Und der einzelne Mensch mit seinem Antritt? Naja, er kommt dabei viel weniger zum Tragen als rein sachlich gesehen sinnvoll oder zu erwarten wäre. Der Verleger wird den eher mittelmäßigen Roman seines Bestseller-Autors dem brillanten Werk eines Neulings vorziehen. Nicht aus Qualitätsgründen und auch nicht aus persönlicher Abneigung, sondern aus Angst vor dem Einbruch seiner Provision, den Nachteilen für den Verlag und dem Shitstorm der Leser.

Es kann aber auch ein ungeeignet gewählter Markplatz sein. Wer in der Schalterhalle sitzt und Kunden abfertigt, wird in der Innovationsabteilung nicht ernst genommen. Da muss schon eine etwas unkonventionelle Erscheinung und der Nachweis eines kreativen Umfeldes vorgewiesen werden. Ansonsten landet jeder noch so gute Vorschlag in der Schublade der zweitplatzierten Themen.

Viele erfolgreiche Menschen berichten von ihrem Erfolgsrezept. Ganz oft wird dann erst mal das Thema Glück erwähnt. Wie bei der Ungerechtigkeit der Welt ist auch da was dran. Der gefeierte Sänger ist im Urlaub auf Mallorca von einem zufällig anwesenden Agenten beim Karaoke-Wettbewerb entdeckt worden, zusammen mit einem Dutzend sangeslustiger Urlauber auf der Bühne hat er einfach Glück gehabt.

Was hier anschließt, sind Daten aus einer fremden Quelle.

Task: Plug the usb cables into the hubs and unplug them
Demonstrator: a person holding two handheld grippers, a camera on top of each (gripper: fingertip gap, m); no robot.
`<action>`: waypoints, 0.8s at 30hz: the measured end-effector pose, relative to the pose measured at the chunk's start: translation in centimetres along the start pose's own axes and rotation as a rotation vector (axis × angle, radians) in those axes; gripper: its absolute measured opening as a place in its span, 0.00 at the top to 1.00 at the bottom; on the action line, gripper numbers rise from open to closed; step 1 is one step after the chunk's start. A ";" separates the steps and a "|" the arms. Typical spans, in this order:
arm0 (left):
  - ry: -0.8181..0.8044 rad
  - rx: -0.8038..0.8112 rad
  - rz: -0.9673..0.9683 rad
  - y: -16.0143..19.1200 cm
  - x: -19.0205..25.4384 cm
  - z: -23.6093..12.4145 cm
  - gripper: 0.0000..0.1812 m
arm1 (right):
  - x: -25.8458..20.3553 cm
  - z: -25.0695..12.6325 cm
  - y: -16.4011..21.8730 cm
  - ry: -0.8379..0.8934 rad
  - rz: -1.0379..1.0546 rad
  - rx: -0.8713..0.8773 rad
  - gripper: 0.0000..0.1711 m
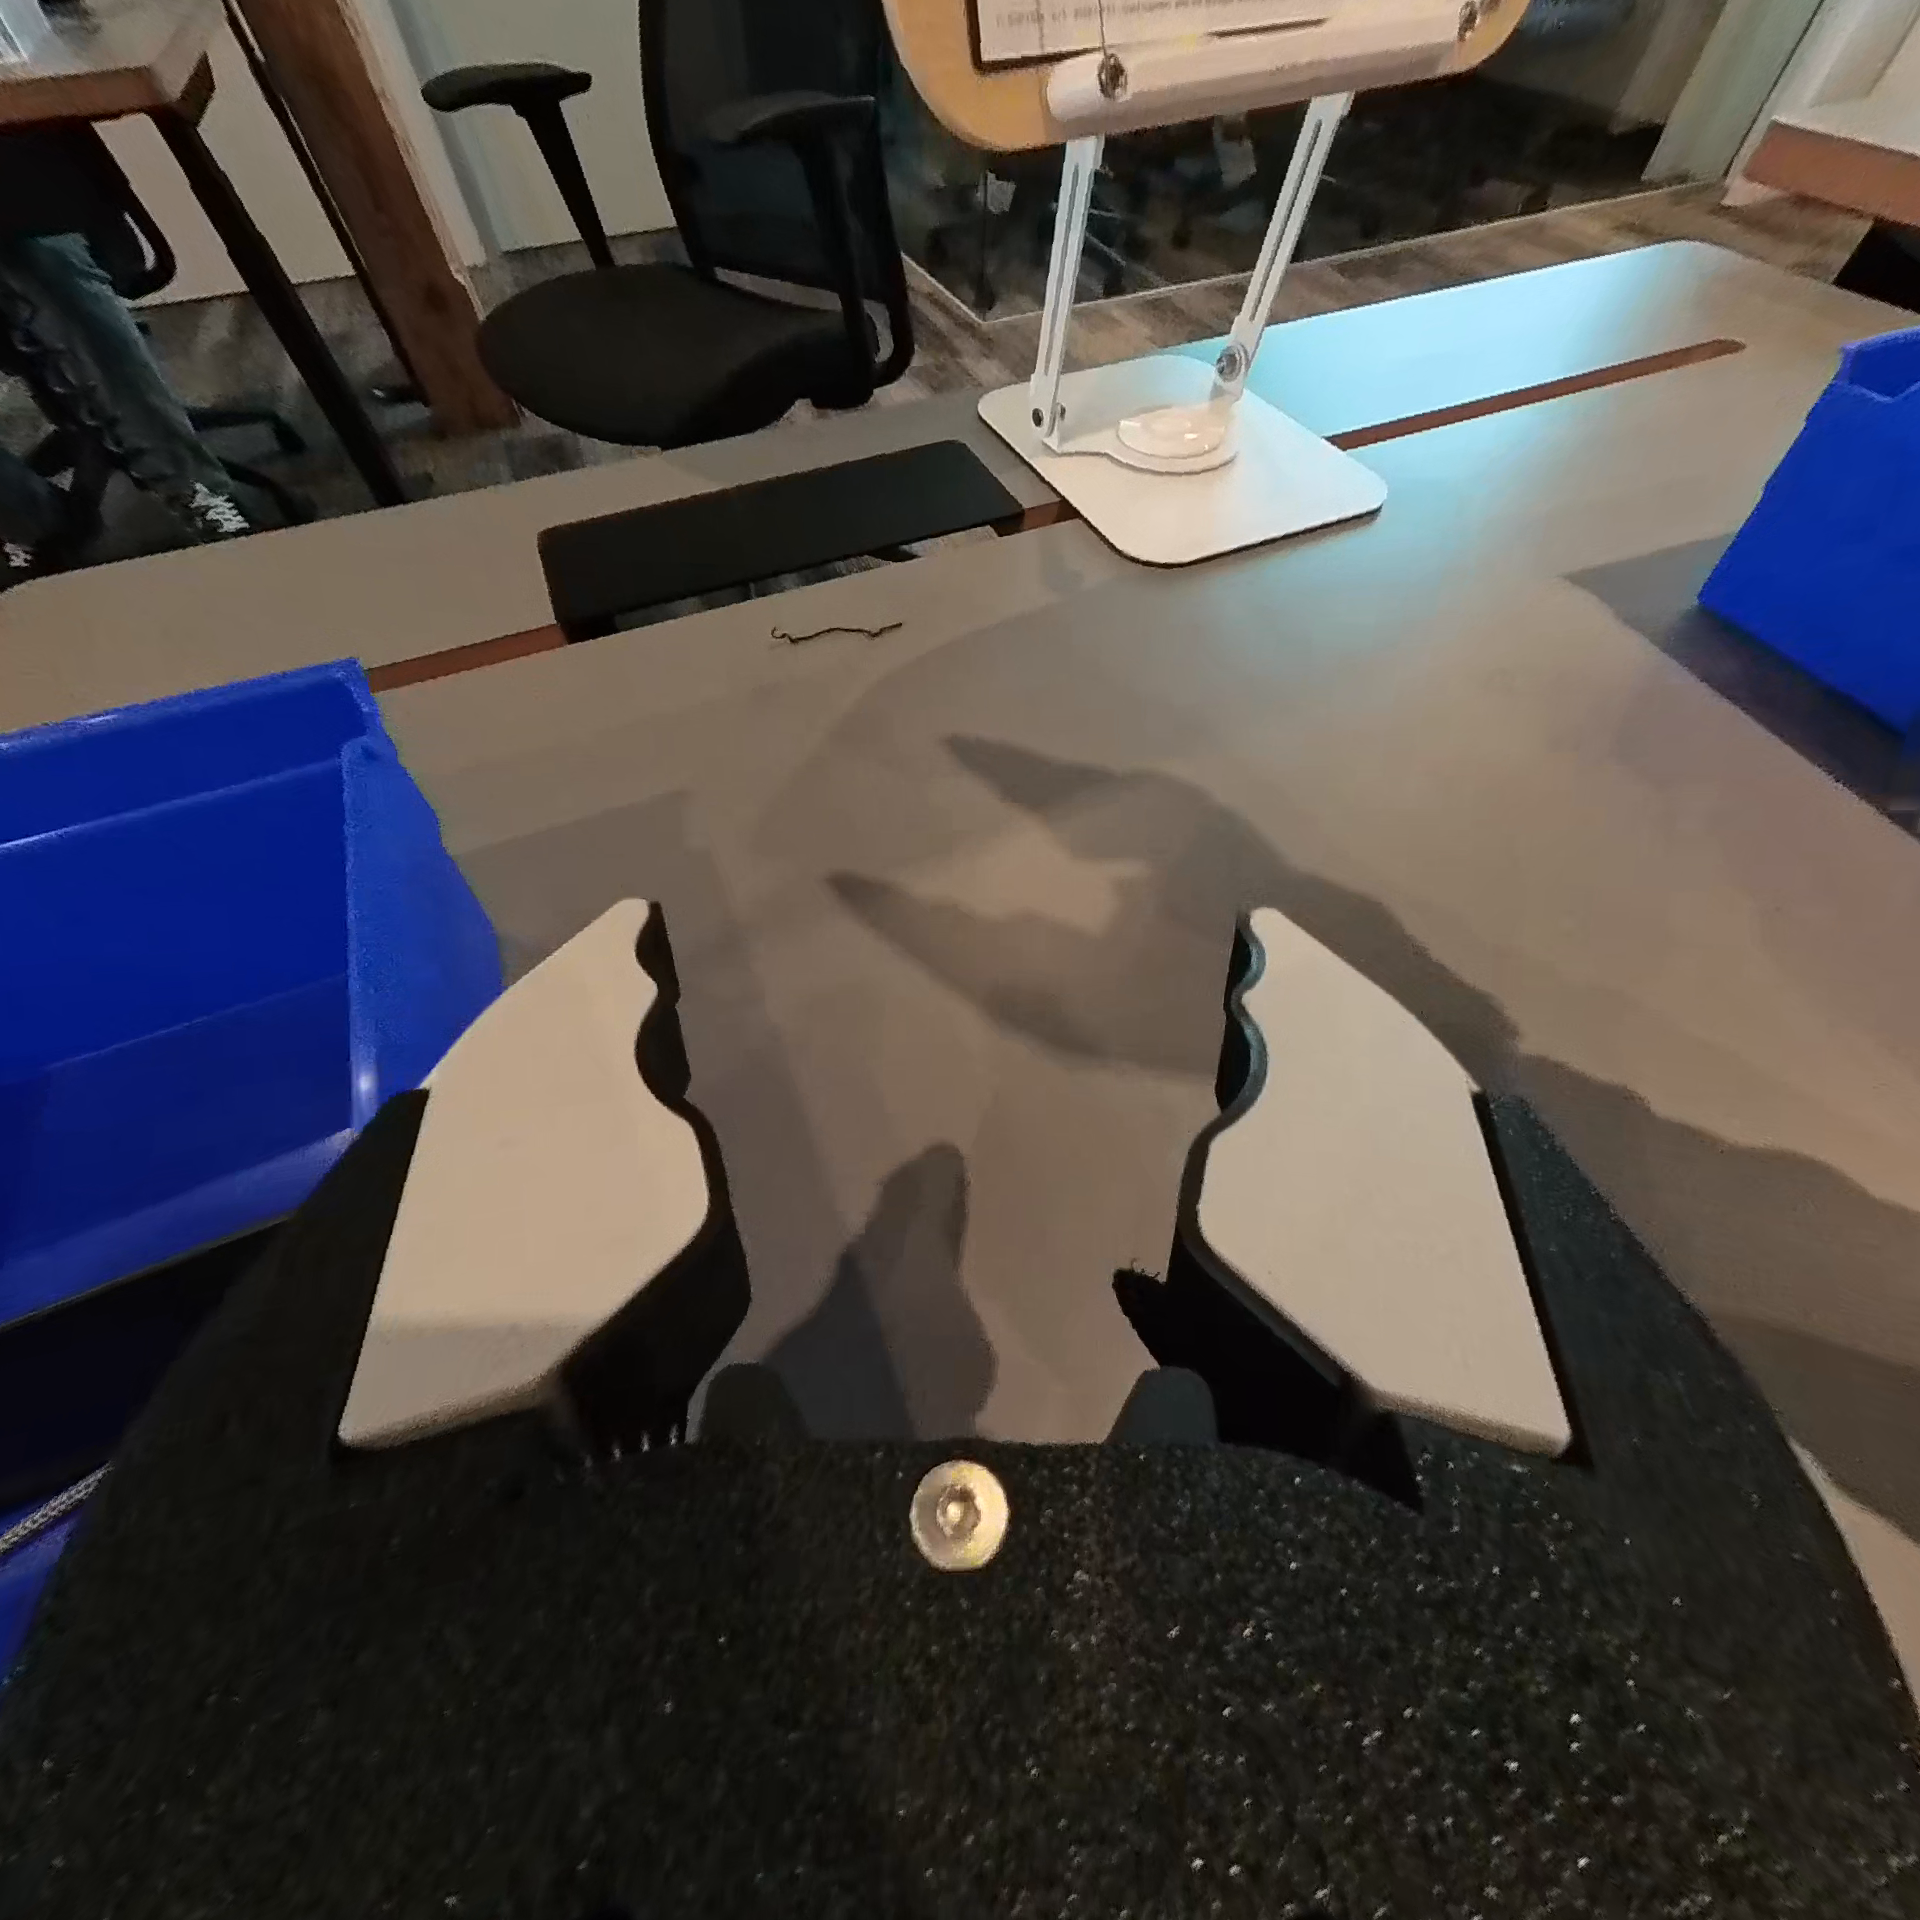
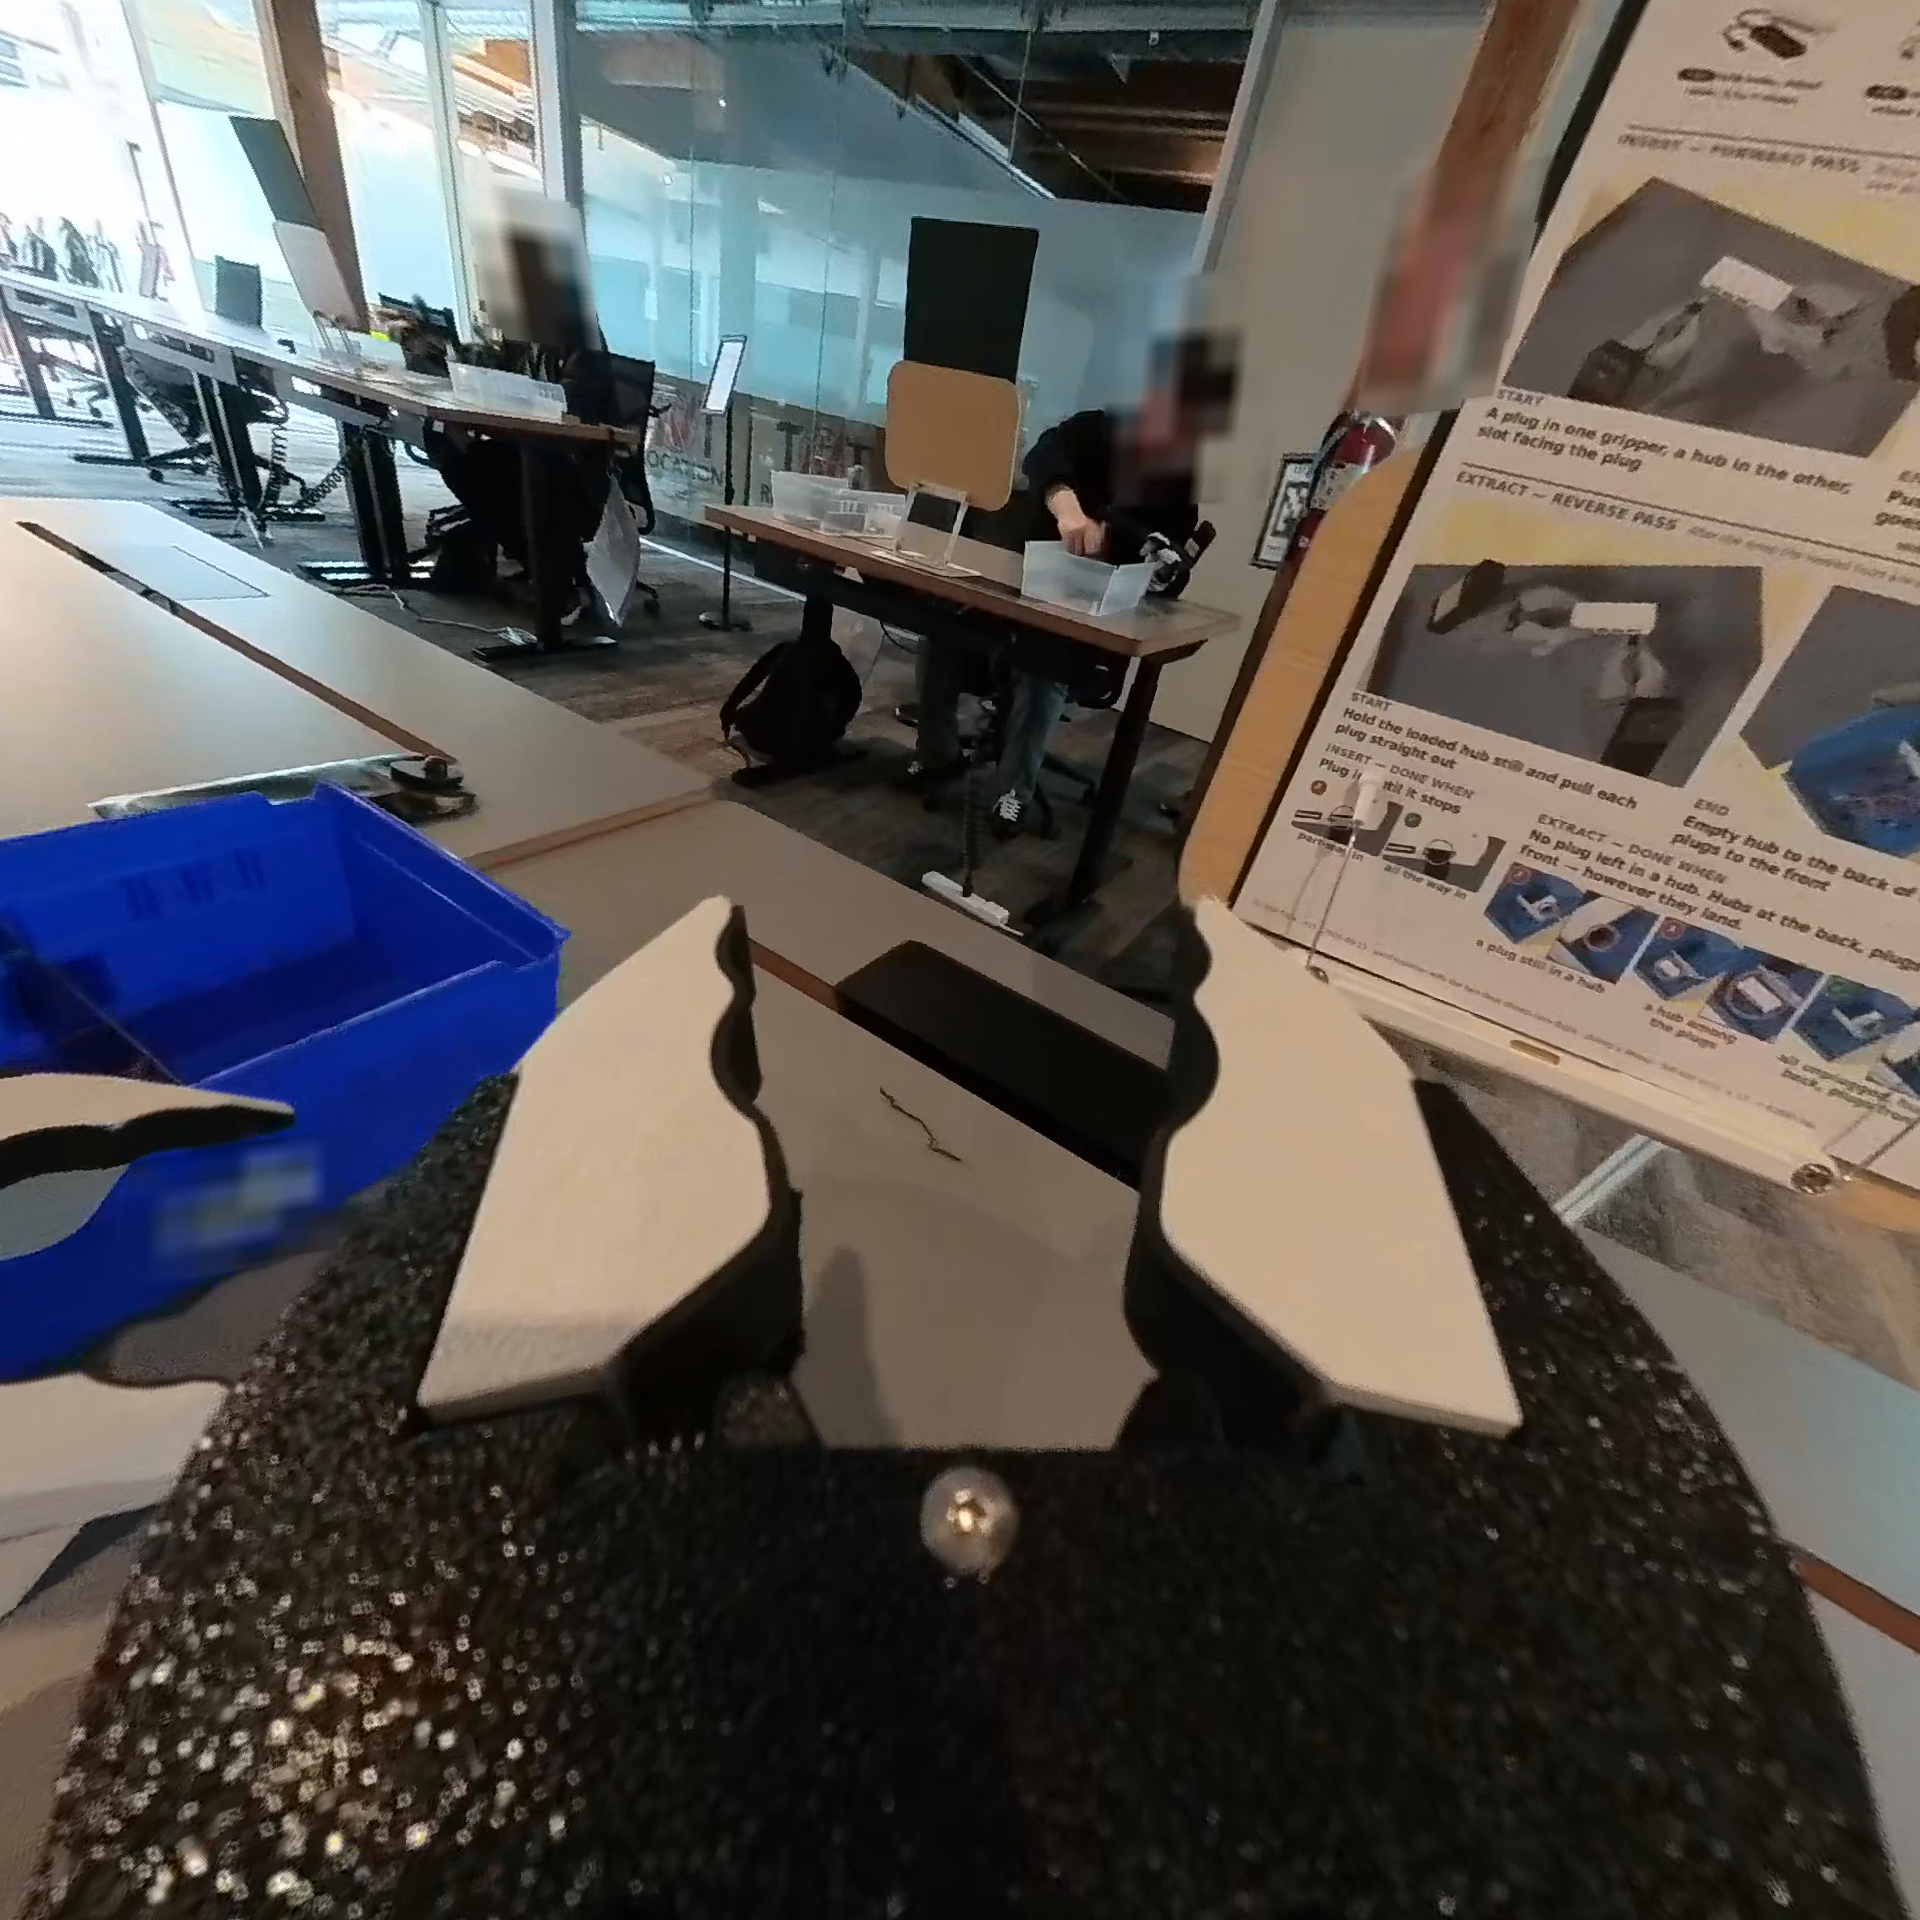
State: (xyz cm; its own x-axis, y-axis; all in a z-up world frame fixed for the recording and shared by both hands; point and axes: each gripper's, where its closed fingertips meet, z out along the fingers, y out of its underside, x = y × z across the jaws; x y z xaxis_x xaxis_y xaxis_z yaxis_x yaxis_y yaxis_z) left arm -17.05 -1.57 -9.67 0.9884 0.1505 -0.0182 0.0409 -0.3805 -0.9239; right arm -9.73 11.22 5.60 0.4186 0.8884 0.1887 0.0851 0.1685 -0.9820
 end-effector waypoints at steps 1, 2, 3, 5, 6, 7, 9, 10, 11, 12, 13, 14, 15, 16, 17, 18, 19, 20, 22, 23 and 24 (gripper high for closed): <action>0.000 -0.002 0.005 0.0 0.1 0.0 0.45 | 0.2 -0.1 0.1 0.004 0.005 -0.004 0.55; -0.004 -0.001 0.010 0.0 0.1 0.0 0.45 | 0.3 -0.1 0.1 0.006 0.011 -0.002 0.55; -0.010 0.001 0.017 -0.1 0.1 -0.1 0.45 | 0.4 -0.2 0.0 0.008 0.016 0.002 0.55; -0.016 0.007 0.023 -0.3 0.0 -0.3 0.45 | 0.5 -0.3 -0.1 0.007 0.021 0.006 0.55; -0.018 0.012 0.022 -0.4 -0.1 -0.5 0.45 | 0.5 -0.4 -0.1 0.008 0.021 0.006 0.55; -0.021 0.017 0.020 -0.6 -0.2 -0.6 0.45 | 0.5 -0.4 -0.1 0.009 0.021 0.005 0.55; -0.029 0.023 0.016 -0.8 -0.5 -0.9 0.45 | 0.4 -0.4 -0.1 0.005 0.022 0.002 0.55; -0.036 0.025 0.016 -0.8 -0.7 -1.0 0.45 | 0.4 -0.3 0.0 0.005 0.022 0.000 0.55; -0.043 0.026 0.015 -0.9 -1.0 -1.2 0.45 | 0.4 -0.3 0.0 0.005 0.021 -0.002 0.55; -0.050 0.028 0.013 -0.9 -1.2 -1.3 0.44 | 0.4 -0.3 0.1 0.007 0.019 -0.004 0.55; -0.056 0.032 0.009 -1.0 -1.4 -1.4 0.44 | 0.4 -0.3 0.1 0.009 0.018 -0.006 0.55; -0.061 0.038 0.004 -1.1 -1.6 -1.6 0.44 | 0.4 -0.2 0.2 0.010 0.017 -0.010 0.55; -0.069 0.046 -0.003 -1.3 -1.8 -1.7 0.43 | 0.3 -0.1 0.3 0.009 0.017 -0.016 0.55; -0.076 0.055 -0.010 -1.4 -2.0 -1.8 0.42 | 0.2 -0.1 0.4 0.006 0.018 -0.024 0.55; -0.080 0.064 -0.018 -1.6 -2.2 -2.0 0.41 | 0.1 0.0 0.5 0.002 0.019 -0.030 0.54; -0.084 0.070 -0.024 -1.7 -2.4 -2.1 0.40 | -0.1 0.1 0.6 -0.003 0.018 -0.034 0.54; -0.087 0.074 -0.030 -1.7 -2.6 -2.2 0.39 | -0.4 0.2 0.6 -0.009 0.013 -0.036 0.54; -0.089 0.078 -0.036 -1.8 -2.8 -2.4 0.38 | -0.7 0.3 0.6 -0.014 0.006 -0.038 0.54; -0.098 0.083 -0.046 -2.0 -3.5 -3.0 0.38 | -1.2 0.5 0.5 -0.025 -0.010 -0.041 0.54; -0.109 0.084 -0.047 -2.2 -4.0 -3.6 0.39 | -1.6 0.6 0.5 -0.036 -0.017 -0.042 0.54; -0.134 0.083 -0.040 -2.3 -4.9 -4.4 0.38 | -1.9 0.6 0.6 -0.050 -0.024 -0.043 0.54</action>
State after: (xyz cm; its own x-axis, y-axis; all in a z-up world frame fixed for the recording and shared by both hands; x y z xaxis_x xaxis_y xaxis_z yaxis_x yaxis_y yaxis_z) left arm -21.35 -5.46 -5.77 0.9577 0.2866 -0.0263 0.0625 -0.2963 -0.9530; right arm -11.07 9.87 4.69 0.3705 0.9046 0.2109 0.1337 0.1727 -0.9759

Moment mal, schauen wir uns das doch mal genauer an. Zuallererst muss er ja ganz passabel gesungen haben, sonst wäre er unbemerkt von der Bühne abgegangen. Dann muss er sich überhaupt auf die Bühne gestellt, also präsentiert haben. Wer nur heimlich unter der Dusche singt wird sicher nie entdeckt. Dann war es vermutlich nicht der erste Auftritt, möglicherweise nimmt er jeden Karaoke-Abend mit und durch diese Übung signalisiert er eine gewisse Routine, erhöht aber zugleich auch die Wahrscheinlichkeit, Aufmerksamkeit zu erreichen und sich eine kleine Fangemeinde aufzubauen. Und die Auswahl eines publikumsgängigen Ohrwurms ist natürlich auch hilfreich.

Machen wir uns nichts vor: Den Agenten interessiert weniger die Stimme, als vielmehr das Potential, das in ihrer Vermarktung stecken könnte. Ein sympathischer junger Mann mit kreischendem weiblichem Fanclub ist für ihn ein Köder, den er einfach einkaufen muss. Zwar ist er eigentlich selbst in Urlaub, aber so eine Gelegenheit lässt er sich nicht entgehen, zumal nach aktueller Strategie der Agentur gerade in dieser Richtung noch Entwicklungsbedarf ist.

Und da sind sie: Die Zutaten, die den Weg nach oben ebnen (können) – nicht hinreichend, aber notwendig. Zufall, Qualität, Timing, Steigbügelhalter, Sichtbarkeit und Hartnäckigkeit. Für die praktische Umsetzung muss man sich also „nur“ Gedanken machen, was man davon selbst beeinflussen kann und dann energisch daran arbeiten. Das ist ganz bestimmt kein Erfolgsgarant, erhöht aber die Wahrscheinlichkeit, von den Entscheidungsträgern ausgewählt zu werden.